I was exceptionally relieved to be diagnosed and treated for migraines at age 40. For the prior 33 years, I had "sinus headaches" which would sometimes respond to advil/ibuprofen/naproxen/sudafed, sometimes not. A bad one would put me in a dark room for three days, and it was painful to even get up and email or call in sick.

So suddenly I had a prescription for Imitrex, tablets for slow onset headaches, and injectable for the ones that I wake up with, and my migraines went from a 2 - 3 day event to an hour or three. Over the past few years, I've learned that the key is to treat them EARLY, as soon as I recognize it's a migraine instead of a regular headache (which can later trigger a migraine, but is distinct). For me, it's a migraine if it comes with photophobia.

I did have about the worst migraine I've ever had a week or two ago, because I was at the park with the kids, and hadn't brought along anything but kid stuff, so by the time we got packed up and trekked home it took a couple of hours, and the headache got away from me. Once I'm vomiting, I can't keep down either the Imitrex tablets or the Vicodin, and I had already taken enough Imitrex that I probably shouldn't inject too. I ended up waiting miserably in the ER for a couple of hours until they got me on some kind of morphine derivative and anti-nausea drug IV, fell asleep for a couple of hours, and woke up at 3am feeling GREAT.

So if you have "sinus headaches," I strongly recommend seeing a neurologist who treats migraines. I wish I had done it two or three decades earlier.
posted by Hello Dad, I'm in Jail at 6:26 PM on March 9, 2008


Migraines are terrible. I've been suffering with them for the past 15 years or so, since high school. My dad suffered with them all through his twenties but they've abated significantly since then. My 14-year-old sister has been suffering from them for a few years already.

I dated a girl whose mother worked as some sort of engineer or technician for an oil company and the chemicals would trigger her migraines. Every week or two, she would miss a day of work. Their house would be completely dark and soundless, and she would be injected with some medicine or another, and she would sleep for hours and finally emerge, groggy and better. Fortunately she was able to eventually secure another job which did not involve chemicals and last I heard, her migraines had all but stopped.

I can normally tell when I am going to get a migraine; it is usually something I wake up with, a low, dull pain in my temple that grows into debilitating agony. They are closely tied to feelings of panic and anxiety, and feeling panicky or anxious (jitters, palpitations, trouble falling asleep) is usually a bad sign. Also, when I feel like that, I grind my teeth, and there is a strong association with my bruxism and waking up with a migraine.

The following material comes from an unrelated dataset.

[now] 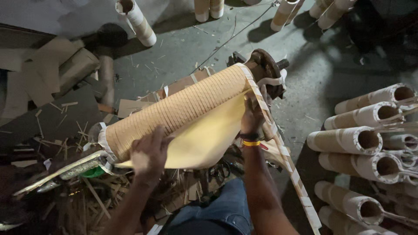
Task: The person wraps a long strip of paper around a rotating cylindrical core mounted on a lathe. They use a hammer to tap the paper strip into place and secure it with white tape. The person repeatedly adjusts the paper and hammers the edges to ensure a tight fit.
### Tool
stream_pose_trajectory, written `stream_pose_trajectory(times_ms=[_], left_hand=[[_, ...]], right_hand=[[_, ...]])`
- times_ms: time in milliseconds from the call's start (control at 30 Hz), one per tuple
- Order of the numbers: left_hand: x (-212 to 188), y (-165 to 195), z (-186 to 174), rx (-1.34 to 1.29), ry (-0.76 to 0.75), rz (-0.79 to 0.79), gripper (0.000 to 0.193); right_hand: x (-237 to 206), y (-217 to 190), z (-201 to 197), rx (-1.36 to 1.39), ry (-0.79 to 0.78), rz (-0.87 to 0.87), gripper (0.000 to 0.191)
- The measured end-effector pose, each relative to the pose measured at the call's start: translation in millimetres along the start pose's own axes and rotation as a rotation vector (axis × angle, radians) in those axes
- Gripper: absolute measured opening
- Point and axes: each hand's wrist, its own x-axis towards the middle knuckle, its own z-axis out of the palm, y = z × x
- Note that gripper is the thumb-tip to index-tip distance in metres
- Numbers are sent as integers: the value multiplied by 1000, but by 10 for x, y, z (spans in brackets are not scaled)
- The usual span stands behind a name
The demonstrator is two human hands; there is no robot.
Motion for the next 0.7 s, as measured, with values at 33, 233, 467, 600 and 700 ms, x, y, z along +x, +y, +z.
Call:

When they hit, they are terrible. Sounds are torture and light is worse; visually focusing on things takes an unusual amount of resolve, and I cannot easily switch from object to object (this is why the few times I have driven with migraines have been some of the scariest car rides I've ever been in). I often vocally wish for an ice cream scoop or a spoon to dig out the area in my brain behind my right eye, or at my right temple, where the pain always appears. Fortunately, they have never made me puke, though I have come close a few times. I typically curl up in a ball, under a dark cover, in a dark, soundless room, and try to sleep it all away. My girlfriend will procure soup and a Coke, and eating sometimes helps. Caffeine in general does too.

Recently a doctor suggested I get a mouth guard and Imitrex. Since then, I have severely reduced the number of migraines I experience, and the ones that do happen to make it through usually respond to the Imitrex (the one that didn't, however, was killer). It's made life much easier.